Es realmente notable el silencio de las organizaciones ecologistas alrededor de la proliferación de colonias de cianobacterias (vulgo microalgas) en las playas y aguas costeras de varias islas. Salvo el insensato exabrupto de algún portavoz habitualmente apocalíptico -ha llegado a afirmar que las cianobacterias "solo se encuentran en las alcantarillas"- los ecologistas guardan un discreto silencio. Es cierto que el imaginario del ecologismo patrio se ha basado, sustancialmente, en la denuncia del cemento y el hormigón que destruyen nuestros ecosistemas y paisajes. Basta recordar que la más popular de las batallas medioambientalistas hasta el rechazo a los sondeos de Repsol en las proximidades de Canarias consistió en oponerse al trazado inicial de la red de alta tensión del sur de Tenerife y tuvo como resultado un hermoso paisaje de torretas que transcurren junto a la autopista para siempre jamás. Si sufrimos unos partidos manifiestamente mejorables la calidad de la estrategia y la acción pública de las organizaciones ecologistas en este país no desmerece la agobiante y peligrosa mediocridad de los dirigentes políticos en el poder y en la oposición.

Existe una curiosa relación subterránea entre las lecturas simbólicas de ecologistas críticos y gobernantes coalicioneros sobre la realidad isleña, un relato parcialmente común que exalta un ruralismo bucólico y sentimental: un conjunto de bellezas bajo peligro inminente de extinción para los primeros y un fetiche identitario para los segundos. Por suerte y por desgracia Canarias ya no es eso: un prostituido paraíso a punto de sucumbir por la codicia turística e inmobiliaria o un paraíso por venir gracias a maravillosos proyectos turísticos e inmobiliarios. Si se pretende entender Canarias -y en particular las islas más pobladas y económicamente vivas- debe asumirse su verdadero rostro. No somos un jardín de bellezas sin par, sino un conjunto de islas-ciudades que deben pensarse, criticarse y proyectarse como tales. Y sin abandonar por un instante la más feroz defensa de la integridad de parques, espacios naturales y parajes protegidos, la prioridad política y social debe basarse en el desarrollo de una ecología urbana y, más concretamente, en una gestión eficaz y eficiente de los residuos, tanto las aguas como las basuras, un capítulo olvidado en la flaca memoria de nuestros hediondos detritus.
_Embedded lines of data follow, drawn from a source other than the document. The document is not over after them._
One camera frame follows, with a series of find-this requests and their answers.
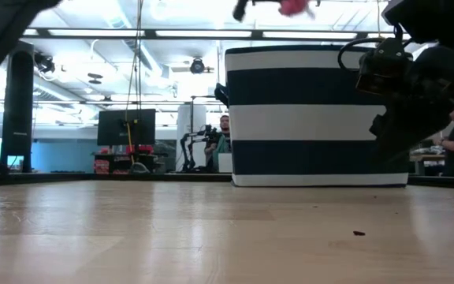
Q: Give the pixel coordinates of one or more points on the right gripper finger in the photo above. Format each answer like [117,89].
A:
[376,126]
[412,138]

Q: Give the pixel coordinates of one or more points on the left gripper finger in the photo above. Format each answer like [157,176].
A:
[240,10]

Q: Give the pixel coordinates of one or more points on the orange-red beanie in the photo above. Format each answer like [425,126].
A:
[294,7]

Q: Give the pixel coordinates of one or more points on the navy white striped fabric bin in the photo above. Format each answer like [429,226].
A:
[302,122]

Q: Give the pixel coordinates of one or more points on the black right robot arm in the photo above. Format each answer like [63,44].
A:
[436,19]

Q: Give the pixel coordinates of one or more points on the background black robot arm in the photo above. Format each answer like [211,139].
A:
[211,134]

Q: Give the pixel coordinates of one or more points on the background work table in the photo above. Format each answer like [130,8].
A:
[424,158]

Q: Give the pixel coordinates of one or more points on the small dark crumb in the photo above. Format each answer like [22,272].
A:
[359,233]

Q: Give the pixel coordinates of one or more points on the white pillar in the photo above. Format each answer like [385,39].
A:
[183,118]

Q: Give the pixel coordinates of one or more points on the white box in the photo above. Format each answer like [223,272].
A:
[225,162]

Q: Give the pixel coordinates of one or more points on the black monitor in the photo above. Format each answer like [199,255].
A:
[112,126]

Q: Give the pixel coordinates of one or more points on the shelf with red items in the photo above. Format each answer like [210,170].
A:
[105,165]

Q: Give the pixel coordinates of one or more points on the tall black column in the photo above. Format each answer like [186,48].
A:
[17,110]

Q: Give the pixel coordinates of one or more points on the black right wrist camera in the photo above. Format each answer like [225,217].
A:
[384,67]

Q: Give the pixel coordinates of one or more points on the black ceiling camera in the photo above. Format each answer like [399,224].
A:
[197,66]
[45,63]

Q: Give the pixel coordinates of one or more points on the black aluminium table frame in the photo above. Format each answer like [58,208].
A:
[73,177]

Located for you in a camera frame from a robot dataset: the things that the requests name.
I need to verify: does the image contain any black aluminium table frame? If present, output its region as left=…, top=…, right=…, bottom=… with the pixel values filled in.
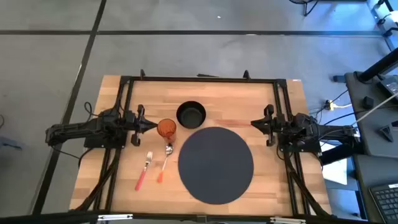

Se protesta y gimotea por la construcción de cualquier hotel, pero nuestra indiferencia sobre dónde metemos nuestra propia mierda es exquisita.

Las colonias de cianobacterias no tienen una relación causal con los vertidos de aguas residuales. Son una nueva advertencia sobre la elevación de la temperatura de las aguas del Atlántico, como lo han sido la aparición de una fauna marina que hace pocas décadas no se podía detectar por estos pagos, un menor e incómodo heraldo del cambio climático. Pero si contra el cambio climático podemos hacer algo, precisamente, es racionalizar nuestro consumo energético, implementar las energías renovables y gestionar basuras y aguas residuales de manera sostenible. El Gobierno autonómico puede tener razón en asegurar que no hay motivo de preocupación por las cianobacterias en las playas, ciertamente, pero esa feliz pachorra no puede servir de pretexto para la intolerable inexistencia de una política de gestión de residuos planificada con cabildos y ayuntamientos y con la exigencia de participación de los empresarios turísticos y hoteleros.